Letting Go

Posted: May 17, 2009 at 9:34 am

Probably the most difficult thing to do in adolescence and young adulthood (if not in ones entire life) is letting go of something or someone you have become attached to. Even if there is no real attachment and it is all in a person’s own mind, it is a difficult task. Like dropping addictions, letting go of someone with whom one have emotional attachment incurs withdrawal and a great amount of pain. In the end, however, it has great benefits and serves as an experience of growth if done well and “in time.”

Some people are more susceptible to addictions and emotional attachments. To these people, such as myself at times especially when I was younger, the task of letting go seems insurmountable and it is tempting to just give up on letting go and wallow in one’s own guilt and self pity. This is a great temptation only because withdrawal and the pain of cutting someone off seems too much for a person to bear.
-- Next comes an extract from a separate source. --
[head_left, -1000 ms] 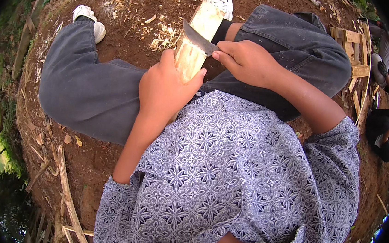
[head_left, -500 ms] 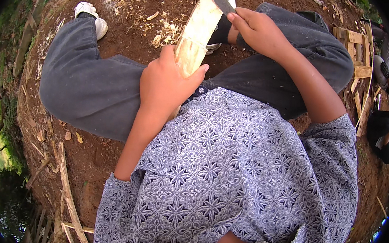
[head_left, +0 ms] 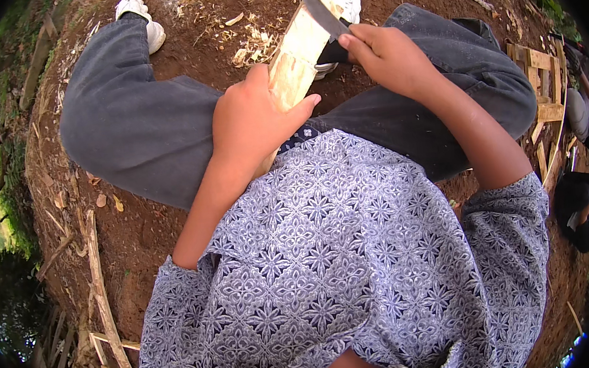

The human mind is quite powerful and can create a world of dreams and infatuations despite a history of falling off trees and getting hurt.

One learns to cope with the pain of letting go but that doesn’t make it any easier. There are triggers that can reignite that flame in a person even years after letting go and it is hard to ignore that. There is always a fear or doubt that you are losing something you shouldn’t let go. And, of course, there is the problem of losing a friend. No one wants to lose someone they are close to but sometimes things get complicated and you have to let go for a while so that things clear up. Give a friend time to clear their head and you will stay friends.

I wish I had some closing statement, but I don’t. I’m still deciding if I should let go, or try to climb that tree one more time.